Arief Rosyid Hasan
(Ketum PB HMI 2013-2015)

Dua momen penting yang melekat pada ingatan saya terhadap Pak Sabam, pertama ketika hadir diacara ulangtahun beliau dan kedua di sebuah restoran dalam acara makan malam keluarganya.

Saya tentu tak dekat dengan beliau karena usia terlampau jauh, meski punya latar belakang yang sama sebagai aktivis cipayung (beliau tokoh di GMKI dan saya di HMI). 

Tapi itu tak menghalangi saya untuk merasa dekat, anak beliau Bang Ara sudah saya anggap abang sendiri.

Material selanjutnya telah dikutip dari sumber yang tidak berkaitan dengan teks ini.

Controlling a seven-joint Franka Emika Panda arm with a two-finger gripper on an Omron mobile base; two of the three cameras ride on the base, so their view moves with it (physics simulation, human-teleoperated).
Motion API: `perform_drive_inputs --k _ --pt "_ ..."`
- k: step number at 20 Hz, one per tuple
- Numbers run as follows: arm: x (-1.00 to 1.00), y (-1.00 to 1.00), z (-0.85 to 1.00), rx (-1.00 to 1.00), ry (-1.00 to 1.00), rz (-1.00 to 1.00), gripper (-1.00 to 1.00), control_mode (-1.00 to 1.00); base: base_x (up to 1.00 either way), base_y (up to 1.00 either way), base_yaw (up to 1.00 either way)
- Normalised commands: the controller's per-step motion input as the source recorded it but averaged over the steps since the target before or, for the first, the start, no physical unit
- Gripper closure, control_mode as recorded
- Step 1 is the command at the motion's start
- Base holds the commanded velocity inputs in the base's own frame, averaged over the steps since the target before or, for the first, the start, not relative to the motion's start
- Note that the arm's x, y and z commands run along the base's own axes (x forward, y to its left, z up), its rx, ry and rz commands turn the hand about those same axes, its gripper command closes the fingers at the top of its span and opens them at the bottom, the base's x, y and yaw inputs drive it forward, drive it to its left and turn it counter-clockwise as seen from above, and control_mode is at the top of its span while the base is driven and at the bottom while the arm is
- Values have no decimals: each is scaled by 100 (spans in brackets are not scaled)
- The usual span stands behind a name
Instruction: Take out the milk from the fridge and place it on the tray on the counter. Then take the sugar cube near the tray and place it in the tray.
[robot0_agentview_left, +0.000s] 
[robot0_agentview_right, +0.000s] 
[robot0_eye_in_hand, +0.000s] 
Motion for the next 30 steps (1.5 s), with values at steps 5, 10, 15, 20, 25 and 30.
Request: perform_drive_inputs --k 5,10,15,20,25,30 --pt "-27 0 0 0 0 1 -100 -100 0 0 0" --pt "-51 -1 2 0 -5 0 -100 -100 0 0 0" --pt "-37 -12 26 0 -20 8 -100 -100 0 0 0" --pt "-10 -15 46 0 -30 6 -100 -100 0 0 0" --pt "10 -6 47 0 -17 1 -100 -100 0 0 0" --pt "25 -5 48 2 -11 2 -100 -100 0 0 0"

Kehadiran Bang Ara sangat bermakna untuk perjalanan hingga hari ini.

Sikap Bang Ara yang dikenal kritis dan teguh pada pendirian serta wujud keberpihakan pada rakyat adalah cermin dan turun dari sikap ayahnya, Pak Sabam.

Kembali ke pertemuan membekas diatas, masih detail dalam ingatan saya ketika pertemuan kedua bersama Pak Sabam. Dalam sebuah restoran cukup mewah, saya memenuhi undangan Bang Ara untuk berjumpa.

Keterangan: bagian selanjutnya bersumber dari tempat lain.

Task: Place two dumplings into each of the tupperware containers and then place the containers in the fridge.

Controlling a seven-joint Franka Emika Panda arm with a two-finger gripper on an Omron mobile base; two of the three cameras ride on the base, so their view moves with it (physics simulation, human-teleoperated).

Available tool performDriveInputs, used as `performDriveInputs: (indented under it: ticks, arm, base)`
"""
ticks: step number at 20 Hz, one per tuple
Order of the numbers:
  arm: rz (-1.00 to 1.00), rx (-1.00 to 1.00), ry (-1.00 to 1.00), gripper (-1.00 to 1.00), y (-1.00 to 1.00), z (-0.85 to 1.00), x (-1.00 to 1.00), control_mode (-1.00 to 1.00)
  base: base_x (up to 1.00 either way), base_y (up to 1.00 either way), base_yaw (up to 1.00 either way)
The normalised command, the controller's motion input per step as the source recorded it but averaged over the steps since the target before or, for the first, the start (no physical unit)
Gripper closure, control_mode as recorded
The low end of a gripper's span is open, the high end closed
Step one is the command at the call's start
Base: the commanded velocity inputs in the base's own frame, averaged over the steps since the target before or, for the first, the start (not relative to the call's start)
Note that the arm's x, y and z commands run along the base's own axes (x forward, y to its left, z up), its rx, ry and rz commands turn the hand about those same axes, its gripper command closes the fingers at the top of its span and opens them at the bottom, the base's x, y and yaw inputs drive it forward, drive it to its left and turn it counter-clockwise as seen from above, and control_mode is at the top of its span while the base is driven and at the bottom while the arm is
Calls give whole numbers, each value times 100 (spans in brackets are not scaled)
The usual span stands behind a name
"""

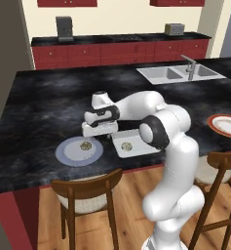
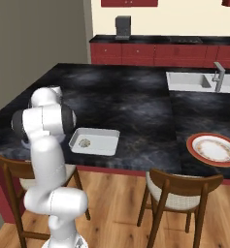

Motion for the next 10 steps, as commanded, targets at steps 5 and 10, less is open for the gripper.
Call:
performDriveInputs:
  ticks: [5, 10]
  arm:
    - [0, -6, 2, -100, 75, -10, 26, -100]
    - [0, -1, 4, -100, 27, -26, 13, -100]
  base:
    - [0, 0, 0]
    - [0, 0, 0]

Tak dinyana dalam restoran tersebut berkumpul keluarga Bang Ara. Nampaknya ada makan malam keluarga besar Pak Sabam, entah dalam merayakan agenda apa atau sekedar agenda rutin keluarga. 

Lalu saya dikenalkan satu persatu kepada keluarga, ketika sampai ke kursi Pak Sabam, beliau dengan keras berujar, “Ada apa aktivis ke restoran seperti ini? Apa sudah pantas? Aktivis harus terhindar dari hedonisme”.

Belum saya menjawab, Bang Ara membantu “Saya yang mengundangnya dan tidak lama Pak”. Lalu saya digiring ke meja yang lain untuk benar-benar bicara dalam tempo singkat.

Bang Ara adalah salah satu mentor yang mengajarkan tentang keteguhan sikap untuk sebuah keyakinan, menghargai perbedaan, dan konsisten untuk menjadikan kebhinekaan sebagai sebuah kekuatan. 

Dalam banyak momentum, tak sedikitpun sikapnya mendikte untuk para aktivis dalam bersikap. Soal kekhawatiran ayahnya pada hedonisme yang memenjara aktivis tentu menjadi concern beliau juga.

Bang Ara adalah kakak bagi banyak aktivis pemuda, khususnya aktivis cipayung. Ia memayungi, membantu, hingga memagari agar aktivis terhindar dari split personality.

Sikap mengayomi seperti inilah yang dibutuhkan oleh aktivis. Mengingatkan adik-adiknya agar terhindar dari gegap gempita kemewahan, termasuk membisikkan pentingnya berpegang teguh pada idealisme.

Pepatah “Buah jatuh tidak jauh dari pohonnya”, sekali lagi terbukti menyaksikan kiprah Bang Ara dan Pak Sabam dalam dinamika kebangsaan dan kenegaraan kita. 

Siang ini saya hadir ke rumah duka Pak Sabam untuk melepasnya dan memberi penghormatan terakhir. Sembari terus berdoa dan berikhtiar agar buku Pak Sabam “Politik itu Suci” terwujud. Selamat jalan Opung!